📄 rfc2798.txt
字号:
Network Working Group M. Smith
Request for Comments: 2798 Netscape Communications
Category: Informational April 2000
Definition of the inetOrgPerson LDAP Object Class
Status of this Memo
This memo provides information for the Internet community. It does
not specify an Internet standard of any kind. Distribution of this
memo is unlimited.
Copyright Notice
Copyright (C) The Internet Society (2000). All Rights Reserved.
Abstract
While the X.500 standards define many useful attribute types [X520]
and object classes [X521], they do not define a person object class
that meets the requirements found in today's Internet and Intranet
directory service deployments. We define a new object class called
inetOrgPerson for use in LDAP and X.500 directory services that
extends the X.521 standard organizationalPerson class to meet these
needs.
Smith Informational [Page 1]
RFC 2798 The LDAP inetOrgPerson Object Class April 2000
Table of Contents
1. Background and Intended Usage...............................2
2. New Attribute Types Used in the inetOrgPerson Object Class..3
2.1. Vehicle license or registration plate....................3
2.2. Department number........................................3
2.3. Display Name.............................................4
2.4. Employee Number..........................................4
2.5. Employee Type............................................4
2.6. JPEG Photograph..........................................5
2.7. Preferred Language.......................................5
2.8. User S/MIME Certificate..................................5
2.9. User PKCS #12............................................6
3. Definition of the inetOrgPerson Object Class................6
4. Example of an inetOrgPerson Entry...........................7
5. Security Considerations.....................................8
6. Acknowledgments.............................................8
7. Bibliography................................................8
8. Author's Address............................................9
9. Appendix A - inetOrgPerson Schema Summary..................10
9.1. Attribute Types..........................................10
9.1.1. New attribute types that are defined in this document.10
9.1.2. Attribute types from RFC 2256.........................12
9.1.3. Attribute types from RFC 1274.........................15
9.1.4. Attribute type from RFC 2079..........................16
9.2. Syntaxes.................................................17
9.2.1. Syntaxes from RFC 2252................................17
9.2.2. Syntaxes from RFC 2256................................17
9.3. Matching Rules...........................................17
9.3.1. Matching rules from RFC 2252..........................17
9.3.2. Matching rule from RFC 2256...........................18
9.3.3. Additional matching rules from X.520..................18
9.3.4. Matching rules not defined in any referenced document.19
10. Full Copyright Statement...................................20
1. Background and Intended Usage
The inetOrgPerson object class is a general purpose object class that
holds attributes about people. The attributes it holds were chosen
to accommodate information requirements found in typical Internet and
Intranet directory service deployments. The inetOrgPerson object
class is designed to be used within directory services based on the
LDAP [RFC2251] and the X.500 family of protocols, and it should be
useful in other contexts as well. There is no requirement for
directory services implementors to use the inetOrgPerson object
class; it is simply presented as well-documented class that
implementors can choose to use if they find it useful.

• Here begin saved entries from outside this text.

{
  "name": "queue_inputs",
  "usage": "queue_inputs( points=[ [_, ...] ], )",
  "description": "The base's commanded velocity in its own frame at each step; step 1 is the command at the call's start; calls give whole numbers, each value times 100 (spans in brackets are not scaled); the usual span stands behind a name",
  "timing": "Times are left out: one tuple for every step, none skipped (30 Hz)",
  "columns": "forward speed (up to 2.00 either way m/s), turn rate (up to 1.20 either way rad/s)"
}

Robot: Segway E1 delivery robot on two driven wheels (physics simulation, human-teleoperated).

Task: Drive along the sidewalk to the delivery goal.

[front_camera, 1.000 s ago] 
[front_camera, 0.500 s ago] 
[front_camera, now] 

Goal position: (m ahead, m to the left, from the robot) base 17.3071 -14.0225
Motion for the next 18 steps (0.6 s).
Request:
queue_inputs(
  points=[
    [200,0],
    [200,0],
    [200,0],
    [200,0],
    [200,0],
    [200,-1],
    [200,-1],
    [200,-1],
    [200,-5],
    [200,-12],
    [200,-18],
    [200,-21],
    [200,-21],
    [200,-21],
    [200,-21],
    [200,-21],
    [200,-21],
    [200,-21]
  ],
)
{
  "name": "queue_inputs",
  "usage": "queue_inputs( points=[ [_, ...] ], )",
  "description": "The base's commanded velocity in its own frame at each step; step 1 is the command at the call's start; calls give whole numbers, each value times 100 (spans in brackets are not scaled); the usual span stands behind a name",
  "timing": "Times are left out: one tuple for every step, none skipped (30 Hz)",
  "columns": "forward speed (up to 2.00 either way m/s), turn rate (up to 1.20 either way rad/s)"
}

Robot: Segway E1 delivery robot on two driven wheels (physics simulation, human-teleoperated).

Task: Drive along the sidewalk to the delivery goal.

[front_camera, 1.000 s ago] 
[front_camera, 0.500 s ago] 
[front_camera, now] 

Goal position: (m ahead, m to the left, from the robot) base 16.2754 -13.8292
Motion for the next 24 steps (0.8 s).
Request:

Smith Informational [Page 2]
RFC 2798 The LDAP inetOrgPerson Object Class April 2000
The attribute type and object class definitions in this document are
written using the BNF form of AttributeTypeDescription and
ObjectClassDescription given in [RFC2252]. In some cases lines have
been folded for readability.
Attributes that are referenced but not defined in this document are
included in one of the following documents:
The COSINE and Internet X.500 Schema [RFC1274]
Definition of an X.500 Attribute Type and an Object Class to Hold
Uniform Resource Identifiers (URIs) [RFC2079]
A Summary of the X.500(96) User Schema for use with LDAPv3
[RFC2256]
See Appendix A for a summary of the attribute types, associated
syntaxes, and matching rules used in this document.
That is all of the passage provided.